W Uhrusku co roku wartkie wody Bugu zabierają Zenonowi Prończukowi po kilka metrów gruntu. Stracił już co najmniej
30 arów. Urzędnicy długo nie reagowali na jego prośby o pomoc. „Obudzili się” dopiero, kiedy woda zaczęła wymywać starożytne groby.
– Sygnał wydał mi się na tyle interesujący, że wraz ze współpracownikami udaliśmy się na miejsce, by zbadać teren – mówi S. Gołub. – Stwierdziliśmy, że rzeczywiście był tam cmentarz ciałopalny i że większą jego część zdążyła już zabrać woda.

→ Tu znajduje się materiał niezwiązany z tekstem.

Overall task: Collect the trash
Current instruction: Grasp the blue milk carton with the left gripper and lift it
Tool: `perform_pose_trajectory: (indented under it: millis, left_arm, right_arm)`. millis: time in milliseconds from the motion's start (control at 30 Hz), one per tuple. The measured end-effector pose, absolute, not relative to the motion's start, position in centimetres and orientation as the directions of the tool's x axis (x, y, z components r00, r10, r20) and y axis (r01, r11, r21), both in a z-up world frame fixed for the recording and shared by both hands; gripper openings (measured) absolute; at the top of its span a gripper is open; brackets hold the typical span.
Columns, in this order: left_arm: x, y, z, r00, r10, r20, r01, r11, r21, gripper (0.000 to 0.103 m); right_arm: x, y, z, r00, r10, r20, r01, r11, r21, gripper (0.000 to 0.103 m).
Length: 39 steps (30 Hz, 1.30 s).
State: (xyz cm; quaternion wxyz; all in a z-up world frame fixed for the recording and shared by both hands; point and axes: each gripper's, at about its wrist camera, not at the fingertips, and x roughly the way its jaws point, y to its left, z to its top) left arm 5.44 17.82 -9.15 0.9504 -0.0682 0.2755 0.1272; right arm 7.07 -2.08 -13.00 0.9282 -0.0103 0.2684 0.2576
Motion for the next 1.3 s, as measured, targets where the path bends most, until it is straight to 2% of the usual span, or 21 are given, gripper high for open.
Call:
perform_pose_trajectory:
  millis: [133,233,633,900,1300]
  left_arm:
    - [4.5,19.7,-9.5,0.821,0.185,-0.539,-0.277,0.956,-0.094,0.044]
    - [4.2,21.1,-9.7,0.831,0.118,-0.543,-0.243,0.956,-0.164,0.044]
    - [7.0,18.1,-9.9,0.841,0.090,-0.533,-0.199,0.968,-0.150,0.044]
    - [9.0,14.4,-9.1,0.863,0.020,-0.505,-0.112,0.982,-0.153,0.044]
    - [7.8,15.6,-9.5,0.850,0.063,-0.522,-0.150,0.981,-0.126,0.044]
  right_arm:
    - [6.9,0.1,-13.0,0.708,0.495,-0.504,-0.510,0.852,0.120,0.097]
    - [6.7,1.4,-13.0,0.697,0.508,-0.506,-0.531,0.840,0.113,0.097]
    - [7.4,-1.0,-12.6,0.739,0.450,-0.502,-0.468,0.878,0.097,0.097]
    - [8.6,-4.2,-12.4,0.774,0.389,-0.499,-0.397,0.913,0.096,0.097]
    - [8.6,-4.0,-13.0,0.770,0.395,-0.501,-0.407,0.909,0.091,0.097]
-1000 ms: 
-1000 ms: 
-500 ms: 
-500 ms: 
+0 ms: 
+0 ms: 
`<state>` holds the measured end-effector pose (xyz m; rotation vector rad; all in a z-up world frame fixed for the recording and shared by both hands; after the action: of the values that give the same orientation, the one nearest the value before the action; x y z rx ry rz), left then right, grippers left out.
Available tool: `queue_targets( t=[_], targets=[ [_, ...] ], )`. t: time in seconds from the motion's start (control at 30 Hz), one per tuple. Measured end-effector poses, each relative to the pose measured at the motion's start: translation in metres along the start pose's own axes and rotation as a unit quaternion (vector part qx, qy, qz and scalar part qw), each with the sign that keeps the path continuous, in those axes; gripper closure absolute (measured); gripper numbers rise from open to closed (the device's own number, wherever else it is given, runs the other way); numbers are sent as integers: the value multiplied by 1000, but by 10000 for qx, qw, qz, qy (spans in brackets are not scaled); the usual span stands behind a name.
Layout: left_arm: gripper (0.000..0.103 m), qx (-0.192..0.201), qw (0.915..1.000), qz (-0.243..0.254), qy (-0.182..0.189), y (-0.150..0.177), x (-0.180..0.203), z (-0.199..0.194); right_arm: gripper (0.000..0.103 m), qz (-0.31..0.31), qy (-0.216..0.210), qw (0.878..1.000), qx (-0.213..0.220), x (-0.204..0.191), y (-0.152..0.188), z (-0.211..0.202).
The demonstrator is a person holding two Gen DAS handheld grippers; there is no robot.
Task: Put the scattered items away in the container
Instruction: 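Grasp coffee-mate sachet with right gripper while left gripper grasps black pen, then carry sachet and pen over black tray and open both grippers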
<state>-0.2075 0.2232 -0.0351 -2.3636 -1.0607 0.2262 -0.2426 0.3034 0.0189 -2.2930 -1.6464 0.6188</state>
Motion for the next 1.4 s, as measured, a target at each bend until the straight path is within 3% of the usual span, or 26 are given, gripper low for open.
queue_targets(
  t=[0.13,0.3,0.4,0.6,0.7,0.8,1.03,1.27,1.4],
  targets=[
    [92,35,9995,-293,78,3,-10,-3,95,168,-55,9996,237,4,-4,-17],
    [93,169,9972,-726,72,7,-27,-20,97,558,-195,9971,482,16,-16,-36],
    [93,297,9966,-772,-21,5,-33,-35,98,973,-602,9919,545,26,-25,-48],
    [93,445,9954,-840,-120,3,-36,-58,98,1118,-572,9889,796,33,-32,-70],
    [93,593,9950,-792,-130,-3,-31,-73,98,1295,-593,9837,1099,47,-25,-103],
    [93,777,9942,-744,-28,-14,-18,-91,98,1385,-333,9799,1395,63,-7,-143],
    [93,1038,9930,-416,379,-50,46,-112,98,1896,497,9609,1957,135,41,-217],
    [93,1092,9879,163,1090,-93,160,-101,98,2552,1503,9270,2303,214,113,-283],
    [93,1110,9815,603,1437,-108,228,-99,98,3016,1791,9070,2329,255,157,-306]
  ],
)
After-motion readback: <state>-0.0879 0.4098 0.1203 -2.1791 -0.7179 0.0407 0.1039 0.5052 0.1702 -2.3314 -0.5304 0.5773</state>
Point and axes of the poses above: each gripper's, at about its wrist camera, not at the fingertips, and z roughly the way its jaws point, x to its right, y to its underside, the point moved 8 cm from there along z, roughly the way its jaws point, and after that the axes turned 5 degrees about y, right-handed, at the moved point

Znalezioną przez wędkarza popielnicę, jak i inne wydobyte z rzecznej skarpy zabytki archeolodzy zidentyfikowali jako pamiątki kultury łużyckiej, a więc pochodzące może nawet z VIII wieku przed Chrystusem. Ponadto okazało się, że w bezpośrednim sąsiedztwie na obszarze kilku hektarów są liczne ślady ciągłego osadnictwa począwszy od neolitu, a więc sprzed 4,5 tys. lat przed naszą erą. Na tym tle szczególnie interesujące jest stanowisko archeologiczne, obejmujące osadę z okresu wpływów rzymskich.
Gratką dla archeologów są też ślady po wczesnośredniowiecznych mieszkańcach, którzy gospodarzyli nad Bugiem, zanim jeszcze w Uhrusku jedną ze swoich siedzib urządził książę halicko-włodzimierski Daniel Romanowicz.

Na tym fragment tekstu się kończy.